How do the records below read from their first line through the line containing "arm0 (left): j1"? Write those lines out exactly.

[Records excerpted from a collection]
--- START ---

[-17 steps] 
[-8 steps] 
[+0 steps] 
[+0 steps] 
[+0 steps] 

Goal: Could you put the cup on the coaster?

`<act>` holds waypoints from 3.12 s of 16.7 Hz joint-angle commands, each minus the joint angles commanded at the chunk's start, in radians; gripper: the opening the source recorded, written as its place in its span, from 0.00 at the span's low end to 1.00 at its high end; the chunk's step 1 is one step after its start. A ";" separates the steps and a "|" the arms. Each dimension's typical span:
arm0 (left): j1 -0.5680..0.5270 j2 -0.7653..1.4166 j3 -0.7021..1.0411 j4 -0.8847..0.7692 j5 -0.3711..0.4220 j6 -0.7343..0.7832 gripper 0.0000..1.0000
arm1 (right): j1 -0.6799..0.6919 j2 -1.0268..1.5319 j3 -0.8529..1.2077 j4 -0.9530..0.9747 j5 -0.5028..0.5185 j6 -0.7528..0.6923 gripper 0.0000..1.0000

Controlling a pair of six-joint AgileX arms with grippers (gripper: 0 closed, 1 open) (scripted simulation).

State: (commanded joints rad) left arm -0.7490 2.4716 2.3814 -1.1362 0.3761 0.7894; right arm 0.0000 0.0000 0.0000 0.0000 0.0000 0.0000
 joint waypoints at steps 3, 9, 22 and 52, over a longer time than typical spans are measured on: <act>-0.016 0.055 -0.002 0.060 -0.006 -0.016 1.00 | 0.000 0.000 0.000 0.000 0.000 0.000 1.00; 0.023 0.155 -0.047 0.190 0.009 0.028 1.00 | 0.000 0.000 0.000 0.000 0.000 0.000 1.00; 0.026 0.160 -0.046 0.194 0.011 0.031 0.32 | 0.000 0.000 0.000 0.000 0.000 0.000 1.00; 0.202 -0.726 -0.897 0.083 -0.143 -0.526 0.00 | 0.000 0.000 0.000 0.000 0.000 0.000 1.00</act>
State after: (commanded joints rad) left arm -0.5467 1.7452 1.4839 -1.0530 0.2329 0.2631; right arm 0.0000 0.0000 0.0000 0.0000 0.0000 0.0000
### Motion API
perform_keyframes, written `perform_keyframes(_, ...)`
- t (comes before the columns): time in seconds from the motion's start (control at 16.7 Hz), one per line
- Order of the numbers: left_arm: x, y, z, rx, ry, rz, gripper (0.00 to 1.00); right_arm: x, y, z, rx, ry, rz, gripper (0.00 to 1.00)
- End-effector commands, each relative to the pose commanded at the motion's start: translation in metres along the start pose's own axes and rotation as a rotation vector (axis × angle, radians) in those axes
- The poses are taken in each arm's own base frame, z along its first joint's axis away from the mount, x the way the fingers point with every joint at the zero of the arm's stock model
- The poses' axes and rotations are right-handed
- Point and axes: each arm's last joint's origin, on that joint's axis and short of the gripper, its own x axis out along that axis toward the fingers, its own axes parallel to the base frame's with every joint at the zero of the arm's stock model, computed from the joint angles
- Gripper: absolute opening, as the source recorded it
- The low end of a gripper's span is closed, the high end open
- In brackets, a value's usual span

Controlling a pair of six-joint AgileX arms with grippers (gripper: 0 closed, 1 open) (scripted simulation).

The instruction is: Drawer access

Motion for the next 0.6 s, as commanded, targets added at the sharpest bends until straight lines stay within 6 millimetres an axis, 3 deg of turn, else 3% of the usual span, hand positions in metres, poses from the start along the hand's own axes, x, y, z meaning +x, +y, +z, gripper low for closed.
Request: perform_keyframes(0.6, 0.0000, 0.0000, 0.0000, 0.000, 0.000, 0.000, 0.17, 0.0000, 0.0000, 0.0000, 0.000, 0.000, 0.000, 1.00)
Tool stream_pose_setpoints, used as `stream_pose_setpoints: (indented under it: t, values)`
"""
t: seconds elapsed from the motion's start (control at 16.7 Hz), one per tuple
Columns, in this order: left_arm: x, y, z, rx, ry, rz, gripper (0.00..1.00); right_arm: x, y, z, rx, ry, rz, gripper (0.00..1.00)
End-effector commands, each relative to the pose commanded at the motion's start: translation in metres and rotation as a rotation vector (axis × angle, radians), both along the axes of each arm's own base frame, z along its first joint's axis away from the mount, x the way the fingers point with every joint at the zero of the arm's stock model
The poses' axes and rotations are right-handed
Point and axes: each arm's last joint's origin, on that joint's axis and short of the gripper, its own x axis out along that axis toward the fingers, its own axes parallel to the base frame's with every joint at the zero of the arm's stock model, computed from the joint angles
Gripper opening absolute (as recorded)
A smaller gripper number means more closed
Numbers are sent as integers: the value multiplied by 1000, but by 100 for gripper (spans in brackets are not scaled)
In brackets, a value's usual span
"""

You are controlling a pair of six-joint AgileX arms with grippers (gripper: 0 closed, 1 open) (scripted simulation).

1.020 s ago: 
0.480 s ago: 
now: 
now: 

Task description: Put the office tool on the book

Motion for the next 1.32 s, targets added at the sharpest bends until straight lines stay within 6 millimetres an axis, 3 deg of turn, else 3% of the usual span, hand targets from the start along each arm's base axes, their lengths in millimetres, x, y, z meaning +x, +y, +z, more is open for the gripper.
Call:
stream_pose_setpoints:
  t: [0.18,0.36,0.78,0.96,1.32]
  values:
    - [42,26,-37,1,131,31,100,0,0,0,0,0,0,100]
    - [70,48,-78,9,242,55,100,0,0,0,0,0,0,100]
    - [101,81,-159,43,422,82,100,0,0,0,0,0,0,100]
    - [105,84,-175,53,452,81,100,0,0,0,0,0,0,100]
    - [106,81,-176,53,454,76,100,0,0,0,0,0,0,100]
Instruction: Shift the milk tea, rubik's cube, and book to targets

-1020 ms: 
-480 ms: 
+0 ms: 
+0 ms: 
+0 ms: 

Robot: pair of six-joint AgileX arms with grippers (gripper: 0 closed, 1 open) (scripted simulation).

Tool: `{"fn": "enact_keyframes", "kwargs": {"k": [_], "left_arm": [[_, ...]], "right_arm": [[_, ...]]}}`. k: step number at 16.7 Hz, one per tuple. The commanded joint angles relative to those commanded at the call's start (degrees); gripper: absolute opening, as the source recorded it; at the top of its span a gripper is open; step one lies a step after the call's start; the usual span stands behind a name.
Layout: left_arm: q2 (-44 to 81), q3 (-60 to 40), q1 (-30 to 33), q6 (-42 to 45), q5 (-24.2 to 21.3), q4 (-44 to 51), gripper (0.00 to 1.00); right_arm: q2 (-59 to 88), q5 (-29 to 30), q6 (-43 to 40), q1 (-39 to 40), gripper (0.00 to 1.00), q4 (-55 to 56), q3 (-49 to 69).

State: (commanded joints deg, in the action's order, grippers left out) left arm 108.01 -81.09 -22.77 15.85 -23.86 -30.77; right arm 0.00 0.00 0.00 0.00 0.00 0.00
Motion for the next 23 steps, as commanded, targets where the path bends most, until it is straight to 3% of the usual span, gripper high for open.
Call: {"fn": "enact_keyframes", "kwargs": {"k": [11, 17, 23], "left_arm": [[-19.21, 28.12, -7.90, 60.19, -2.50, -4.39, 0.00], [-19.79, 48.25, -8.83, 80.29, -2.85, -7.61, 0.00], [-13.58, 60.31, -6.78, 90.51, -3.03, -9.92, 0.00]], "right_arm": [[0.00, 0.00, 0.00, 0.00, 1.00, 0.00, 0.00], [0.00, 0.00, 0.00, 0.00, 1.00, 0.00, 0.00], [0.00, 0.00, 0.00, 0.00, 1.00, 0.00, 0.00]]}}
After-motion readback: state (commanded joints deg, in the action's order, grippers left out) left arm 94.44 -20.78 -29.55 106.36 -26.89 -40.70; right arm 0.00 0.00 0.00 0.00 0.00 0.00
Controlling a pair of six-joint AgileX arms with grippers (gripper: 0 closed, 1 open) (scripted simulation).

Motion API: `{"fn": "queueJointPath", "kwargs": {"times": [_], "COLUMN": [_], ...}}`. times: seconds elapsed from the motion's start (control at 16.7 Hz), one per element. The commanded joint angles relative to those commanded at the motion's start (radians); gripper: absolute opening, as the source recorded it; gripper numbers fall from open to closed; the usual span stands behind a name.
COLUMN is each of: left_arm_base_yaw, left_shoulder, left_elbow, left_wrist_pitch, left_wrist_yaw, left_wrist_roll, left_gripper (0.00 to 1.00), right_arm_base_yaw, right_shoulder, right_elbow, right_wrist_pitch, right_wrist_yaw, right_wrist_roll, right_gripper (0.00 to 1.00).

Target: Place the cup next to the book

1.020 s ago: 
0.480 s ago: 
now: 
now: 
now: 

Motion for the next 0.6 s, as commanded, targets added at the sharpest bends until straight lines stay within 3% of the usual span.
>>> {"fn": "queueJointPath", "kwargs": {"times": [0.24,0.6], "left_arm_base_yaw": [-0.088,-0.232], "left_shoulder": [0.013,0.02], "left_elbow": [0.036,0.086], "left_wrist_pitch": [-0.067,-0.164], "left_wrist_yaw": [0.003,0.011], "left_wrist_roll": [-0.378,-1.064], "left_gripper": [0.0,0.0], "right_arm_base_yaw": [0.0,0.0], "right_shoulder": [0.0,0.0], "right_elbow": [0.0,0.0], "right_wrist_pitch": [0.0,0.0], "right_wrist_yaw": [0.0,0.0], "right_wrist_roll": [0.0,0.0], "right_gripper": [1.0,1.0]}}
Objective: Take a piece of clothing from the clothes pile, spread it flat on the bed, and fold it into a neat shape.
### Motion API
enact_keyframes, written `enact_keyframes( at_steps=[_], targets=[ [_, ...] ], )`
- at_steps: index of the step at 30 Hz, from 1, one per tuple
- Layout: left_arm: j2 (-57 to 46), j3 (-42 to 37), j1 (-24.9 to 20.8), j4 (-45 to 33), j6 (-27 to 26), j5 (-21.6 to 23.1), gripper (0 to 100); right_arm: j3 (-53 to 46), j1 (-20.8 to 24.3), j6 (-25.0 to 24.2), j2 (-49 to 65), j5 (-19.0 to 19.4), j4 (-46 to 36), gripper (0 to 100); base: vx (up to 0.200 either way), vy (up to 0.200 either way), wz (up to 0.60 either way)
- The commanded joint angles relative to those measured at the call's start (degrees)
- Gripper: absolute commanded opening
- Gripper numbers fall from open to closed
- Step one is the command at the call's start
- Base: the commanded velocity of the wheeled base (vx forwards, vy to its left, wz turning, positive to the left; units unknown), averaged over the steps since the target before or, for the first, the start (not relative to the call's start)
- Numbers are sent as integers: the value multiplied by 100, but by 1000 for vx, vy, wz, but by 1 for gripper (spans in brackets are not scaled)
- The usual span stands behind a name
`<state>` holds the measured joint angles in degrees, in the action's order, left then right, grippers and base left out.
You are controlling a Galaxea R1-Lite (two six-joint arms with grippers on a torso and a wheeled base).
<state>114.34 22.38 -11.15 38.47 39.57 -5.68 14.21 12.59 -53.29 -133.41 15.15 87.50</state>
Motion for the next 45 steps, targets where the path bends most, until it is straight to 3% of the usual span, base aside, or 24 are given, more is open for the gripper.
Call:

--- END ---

» RESULT OF THE EXERCISE
[-17 steps] 
[-8 steps] 
[+0 steps] 
[+0 steps] 
[+0 steps] 

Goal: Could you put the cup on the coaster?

`<act>` holds waypoints from 3.12 s of 16.7 Hz joint-angle commands, each minus the joint angles commanded at the chunk's start, in radians; gripper: the opening the source recorded, written as its place in its span, from 0.00 at the span's low end to 1.00 at its high end; the chunk's step 1 is one step after its start. A ";" separates the steps and a "|" the arms. Each dimension's typical span:
arm0 (left): j1 -0.5680..0.5270 j2 -0.7653..1.4166 j3 -0.7021..1.0411 j4 -0.8847..0.7692 j5 -0.3711..0.4220 j6 -0.7343..0.7832 gripper 0.0000..1.0000

As written, the answer is complete.